Summary
SPsimSeq is a semi-parametric simulation method for bulk and single cell RNA sequencing data. It simulates data from a good estimate of the actual distribution of a given real RNA-seq dataset. In contrast to existing approaches that assume a particular data distribution, our method constructs an empirical distribution of gene expression data from a given source RNA-seq experiment to faithfully capture the data characteristics of real data. Importantly, our method can be used to simulate a wide range of scenarios, such as single or multiple biological groups, systematic variations (e.g. confounding batch effects), and different sample sizes. It can also be used to simulate different gene expression units resulting from different library preparation protocols, such as read counts or UMI counts.
Availability and implementation The R package and associated documentation is available from https://github.com/CenterForStatistics-UGent/SPsimSeq.
Introduction
The number of computational tools for the analysis of bulk and single cell RNA sequencing (scRNA-seq) data is growing rapidly [8]. Several methods have been introduced for a single task, e.g. testing for differential gene expression (DGE). These tools typically pass through an evaluation process, often focusing on false discovery rate control and sensitivity. While such an evaluation often relies on simulated data with a built-in truth, to realistically assess the performance of these data analysis tools, the simulated data must faithfully recapitulate the data characteristics of real data [6, 5].

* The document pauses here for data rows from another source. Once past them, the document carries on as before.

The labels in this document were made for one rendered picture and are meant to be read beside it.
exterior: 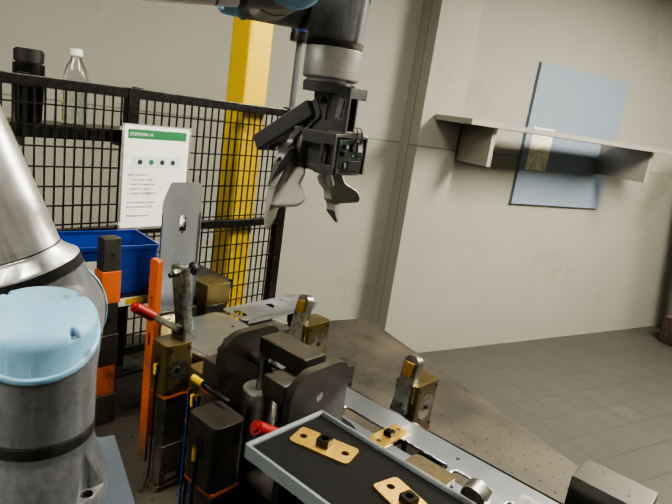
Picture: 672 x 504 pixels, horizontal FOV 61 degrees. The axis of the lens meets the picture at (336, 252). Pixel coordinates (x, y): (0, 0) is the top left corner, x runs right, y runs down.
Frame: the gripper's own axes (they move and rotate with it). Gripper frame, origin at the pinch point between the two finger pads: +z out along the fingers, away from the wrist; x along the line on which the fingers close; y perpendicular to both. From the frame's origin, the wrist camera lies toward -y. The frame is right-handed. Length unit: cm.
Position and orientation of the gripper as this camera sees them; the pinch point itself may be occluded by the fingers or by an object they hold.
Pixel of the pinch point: (300, 225)
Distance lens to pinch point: 81.9
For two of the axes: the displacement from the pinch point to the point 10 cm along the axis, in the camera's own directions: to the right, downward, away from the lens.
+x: 6.2, -1.1, 7.8
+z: -1.4, 9.6, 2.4
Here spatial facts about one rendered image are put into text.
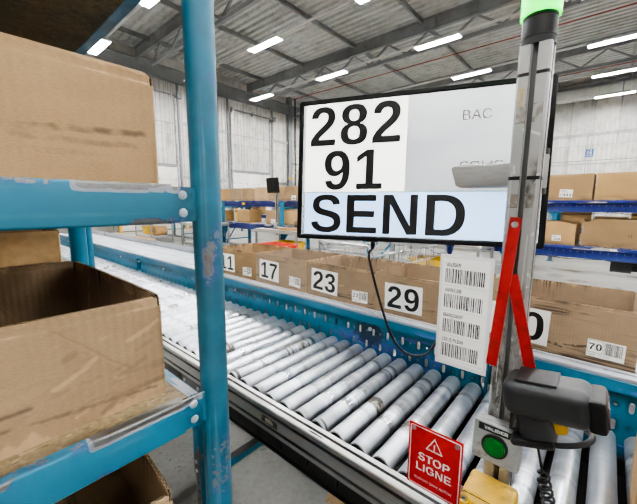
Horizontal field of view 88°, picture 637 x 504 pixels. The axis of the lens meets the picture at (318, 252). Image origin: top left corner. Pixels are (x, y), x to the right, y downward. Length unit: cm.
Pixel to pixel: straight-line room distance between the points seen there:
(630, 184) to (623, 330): 457
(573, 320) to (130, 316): 112
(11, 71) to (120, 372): 25
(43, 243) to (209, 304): 102
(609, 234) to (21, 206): 543
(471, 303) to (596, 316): 64
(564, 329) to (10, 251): 163
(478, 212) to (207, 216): 51
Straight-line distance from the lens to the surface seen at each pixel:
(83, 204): 29
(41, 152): 32
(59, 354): 35
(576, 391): 57
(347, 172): 73
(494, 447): 66
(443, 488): 78
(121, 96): 34
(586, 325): 122
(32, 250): 132
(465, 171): 70
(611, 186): 570
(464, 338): 63
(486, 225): 70
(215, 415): 39
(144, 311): 36
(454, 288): 61
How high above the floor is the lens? 133
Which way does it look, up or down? 8 degrees down
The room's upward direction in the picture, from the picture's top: straight up
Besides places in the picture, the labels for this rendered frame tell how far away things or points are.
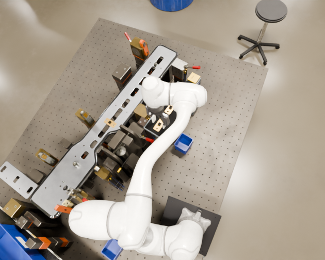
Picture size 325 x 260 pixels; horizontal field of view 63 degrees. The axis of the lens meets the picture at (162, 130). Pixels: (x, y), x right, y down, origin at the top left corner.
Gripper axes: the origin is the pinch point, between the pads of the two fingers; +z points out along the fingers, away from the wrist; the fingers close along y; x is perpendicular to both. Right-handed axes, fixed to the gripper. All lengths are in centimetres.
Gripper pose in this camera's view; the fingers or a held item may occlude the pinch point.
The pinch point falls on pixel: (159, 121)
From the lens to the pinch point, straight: 150.9
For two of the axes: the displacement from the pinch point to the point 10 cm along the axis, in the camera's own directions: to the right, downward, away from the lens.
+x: -5.3, 8.0, -2.8
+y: -8.4, -4.7, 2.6
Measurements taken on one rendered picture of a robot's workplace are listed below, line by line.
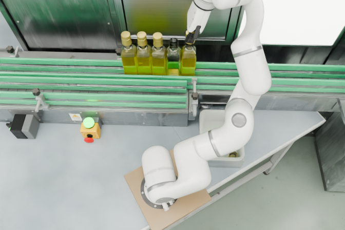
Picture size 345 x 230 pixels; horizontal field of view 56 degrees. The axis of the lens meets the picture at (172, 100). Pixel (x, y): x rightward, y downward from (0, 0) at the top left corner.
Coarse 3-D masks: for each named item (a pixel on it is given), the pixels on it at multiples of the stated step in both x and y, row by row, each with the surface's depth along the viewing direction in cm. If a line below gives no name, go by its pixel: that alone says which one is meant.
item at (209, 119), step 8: (200, 112) 135; (208, 112) 136; (216, 112) 136; (200, 120) 133; (208, 120) 141; (216, 120) 140; (224, 120) 140; (200, 128) 131; (208, 128) 139; (240, 152) 127; (224, 160) 125; (232, 160) 124
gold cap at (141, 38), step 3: (138, 33) 115; (141, 33) 115; (144, 33) 115; (138, 36) 115; (141, 36) 115; (144, 36) 115; (138, 39) 115; (141, 39) 115; (144, 39) 115; (138, 42) 117; (141, 42) 116; (144, 42) 116; (141, 45) 117; (144, 45) 118
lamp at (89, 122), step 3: (84, 120) 132; (87, 120) 132; (90, 120) 132; (93, 120) 134; (84, 123) 131; (87, 123) 131; (90, 123) 131; (93, 123) 133; (84, 126) 133; (87, 126) 131; (90, 126) 132
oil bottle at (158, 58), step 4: (152, 48) 121; (164, 48) 122; (152, 52) 120; (156, 52) 120; (160, 52) 120; (164, 52) 121; (152, 56) 121; (156, 56) 121; (160, 56) 121; (164, 56) 121; (152, 60) 123; (156, 60) 122; (160, 60) 122; (164, 60) 122; (152, 64) 125; (156, 64) 125; (160, 64) 124; (164, 64) 124; (152, 68) 127; (156, 68) 127; (160, 68) 127; (164, 68) 127; (152, 72) 130; (156, 72) 129; (160, 72) 129; (164, 72) 129
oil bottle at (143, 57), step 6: (138, 48) 121; (150, 48) 123; (138, 54) 121; (144, 54) 121; (150, 54) 123; (138, 60) 123; (144, 60) 123; (150, 60) 124; (138, 66) 126; (144, 66) 126; (150, 66) 127; (138, 72) 130; (144, 72) 130; (150, 72) 130
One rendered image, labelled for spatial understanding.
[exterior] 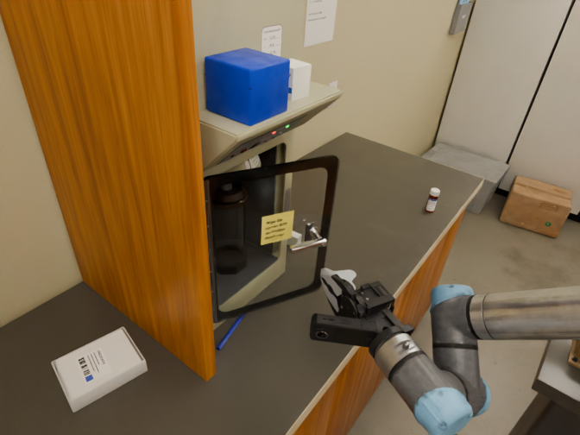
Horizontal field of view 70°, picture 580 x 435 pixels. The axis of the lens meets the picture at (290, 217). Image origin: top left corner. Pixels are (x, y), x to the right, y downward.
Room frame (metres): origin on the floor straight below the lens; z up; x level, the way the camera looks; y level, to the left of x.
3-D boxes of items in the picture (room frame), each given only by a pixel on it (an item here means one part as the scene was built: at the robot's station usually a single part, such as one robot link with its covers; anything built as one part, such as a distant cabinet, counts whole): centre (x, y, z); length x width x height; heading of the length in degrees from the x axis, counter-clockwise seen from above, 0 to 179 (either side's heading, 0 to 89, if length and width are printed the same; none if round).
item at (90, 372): (0.54, 0.39, 0.96); 0.16 x 0.12 x 0.04; 133
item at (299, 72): (0.79, 0.02, 1.54); 0.05 x 0.05 x 0.06; 50
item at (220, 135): (0.75, 0.05, 1.46); 0.32 x 0.11 x 0.10; 146
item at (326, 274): (0.61, -0.11, 1.22); 0.09 x 0.06 x 0.03; 29
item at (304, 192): (0.72, 0.04, 1.19); 0.30 x 0.01 x 0.40; 119
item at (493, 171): (3.05, -1.38, 0.17); 0.60 x 0.42 x 0.33; 54
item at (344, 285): (0.56, -0.12, 1.22); 0.09 x 0.02 x 0.05; 29
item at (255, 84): (0.69, 0.09, 1.56); 0.10 x 0.10 x 0.09; 56
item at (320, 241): (0.73, -0.04, 1.20); 0.10 x 0.05 x 0.03; 119
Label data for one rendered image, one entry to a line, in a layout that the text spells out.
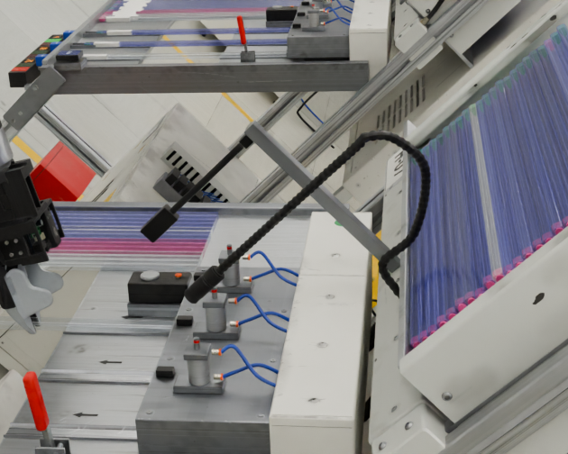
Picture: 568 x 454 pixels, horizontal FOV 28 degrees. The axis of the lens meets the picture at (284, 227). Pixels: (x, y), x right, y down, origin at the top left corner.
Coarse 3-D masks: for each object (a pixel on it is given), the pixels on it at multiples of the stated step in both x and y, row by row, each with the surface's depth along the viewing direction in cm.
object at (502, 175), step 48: (528, 96) 129; (432, 144) 145; (480, 144) 130; (528, 144) 118; (432, 192) 131; (480, 192) 119; (528, 192) 109; (432, 240) 120; (480, 240) 109; (528, 240) 100; (432, 288) 109; (480, 288) 101
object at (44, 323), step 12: (0, 324) 139; (12, 324) 139; (36, 324) 138; (48, 324) 138; (60, 324) 138; (72, 324) 138; (84, 324) 138; (96, 324) 138; (108, 324) 137; (120, 324) 137; (132, 324) 137; (144, 324) 137; (156, 324) 137; (168, 324) 137
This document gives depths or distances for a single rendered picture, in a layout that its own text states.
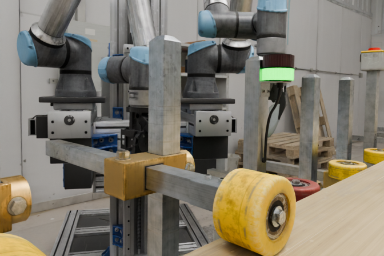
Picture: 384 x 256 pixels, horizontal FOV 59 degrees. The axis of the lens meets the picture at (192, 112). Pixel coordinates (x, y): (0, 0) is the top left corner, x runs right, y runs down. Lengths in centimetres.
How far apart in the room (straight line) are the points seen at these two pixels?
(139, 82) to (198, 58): 54
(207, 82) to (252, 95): 68
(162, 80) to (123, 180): 15
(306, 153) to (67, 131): 75
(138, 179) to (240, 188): 17
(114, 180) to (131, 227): 107
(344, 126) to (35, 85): 258
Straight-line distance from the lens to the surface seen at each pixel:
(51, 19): 120
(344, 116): 114
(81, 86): 131
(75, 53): 131
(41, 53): 125
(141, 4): 109
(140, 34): 106
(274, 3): 91
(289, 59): 66
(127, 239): 154
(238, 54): 137
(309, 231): 45
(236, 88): 473
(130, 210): 149
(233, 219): 35
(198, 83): 135
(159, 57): 50
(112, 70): 93
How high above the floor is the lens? 106
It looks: 3 degrees down
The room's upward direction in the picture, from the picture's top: 1 degrees clockwise
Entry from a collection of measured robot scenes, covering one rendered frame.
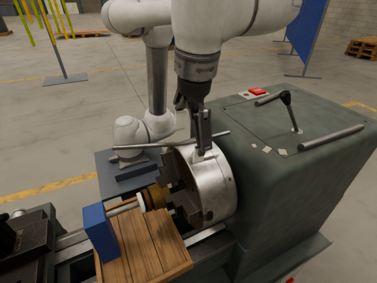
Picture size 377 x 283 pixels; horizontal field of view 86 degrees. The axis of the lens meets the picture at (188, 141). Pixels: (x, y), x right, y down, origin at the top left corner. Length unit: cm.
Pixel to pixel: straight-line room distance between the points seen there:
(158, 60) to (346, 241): 199
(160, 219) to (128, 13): 74
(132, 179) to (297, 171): 90
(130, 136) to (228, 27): 88
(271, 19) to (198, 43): 15
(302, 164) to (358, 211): 189
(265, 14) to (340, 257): 193
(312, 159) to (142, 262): 65
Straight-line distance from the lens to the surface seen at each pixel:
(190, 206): 66
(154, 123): 117
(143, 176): 126
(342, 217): 240
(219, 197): 64
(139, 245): 87
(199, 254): 86
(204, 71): 41
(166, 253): 84
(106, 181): 130
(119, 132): 115
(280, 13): 48
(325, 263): 205
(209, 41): 38
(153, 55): 99
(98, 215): 69
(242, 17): 41
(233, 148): 68
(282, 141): 72
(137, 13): 68
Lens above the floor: 165
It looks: 37 degrees down
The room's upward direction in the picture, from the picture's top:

Various methods have been proposed for simulating either bulk or single cell RNA-seq data. The starting point is typically a distributional assumption of the gene expression data, for example the (zero inflated) negative binomial distribution [7]. While these parametric simulation methods are flexible and allow simulating various scenarios by generating synthetic data with good fit to the real data [5], such strong distributional assumptions do not hold in general. Due to the intrinsic biological variability and technical noise, scRNA-seq data sometimes show multimodal distributions [2]. There are also fully non-parametric approaches that employ subsampling from real data [3]. Although non-parametric simulators generate realistic synthetic data, they have limited flexibility and require a large source dataset to subsample from [1].
Here, we present a new simulation procedure for simulating bulk and single cell RNA-seq data. It is designed to maximally retain the characteristics of real RNA sequencing data with reasonable flexibility to simulate a wide range of scenarios. In a first step, the logarithmic counts per million (log-CPM) values from a given real data set are used for semi-parametrically estimating gene-wise distributions. This method is based on a fast log-linear model estimation approach developed by [4]. Arbitrarily large datasets, with realistically varying library sizes, can be sampled from these distributions. Our method has an additional step to explicitly account for the high abundance of zero counts, typical for scRNA-seq data. This step models the probability of zero counts as a function of the mean expression of the gene and the library size (read depth) of the cell (both in log scale). Zero counts are then added to the simulated data such that the observed relationship (zero probability to mean expression and library size) is maintained. In addition, our method simulates DGE by separately estimating the distributions of the gene expression from the different populations (for example treatment groups) in the source data, and subsequently sampling a new dataset from each group.
Our simulation procedure enables benchmarking of statistical and bio-informatics tools with realistic simulated data. In the result section, we demonstrate that the simulated data from our method retains the characteristics of the source data in terms of variability, distribution of mean expression, fraction of zero counts, and the relationship to each other (Figure 1). The details of the procedures and implementations can be found in the supplementary file. Data simulated with our procedure are compared with the original real source data and with data simulated with the parametric Splat procedure [7], which uses a gamma-Poisson hierarchical model (splatter R Bioconductor package, version 1.6.1, [7]).
Results
Using three different source RNA-seq datasets (one bulk and two single cell) we benchmarked the novel SPsimSeq simulation method. In particular, we compared the simulated data (using SPsimSeq and Splat) with the real data with respect to various gene and sample (cell) level characteristics as used by [5] and [7]. To simulate bulk RNA-seq data using Splat, we disabled its feature for adding dropouts (dropout.type=”none”), which is specifically designed for scRNA-seq data simulation. The results generally show that our simulation procedure sufficiently captured the properties of the real data both for bulk and single cell RNA-seq (Figure 1 and supplementary file). The coefficients of variation, variability, distribution of mean expression and fraction of zero counts (per gene and sample/cells) in SPsimSeq simulated data resemble that of the real datasets. Compared with Splat, SPsim-Seq generates more realistic data with respect to the majority of the considered metrics. In the supplementary file, we present the detailed benchmarking results including the application of SPsimSeq for simulating scRNA-seq data with read-counts and UMI-counts (unique molecular identifier).
Funding
This work has been supported by the UGent Special Research Fund Concerted Research Actions (GOA grant number BOF16-GOA-023).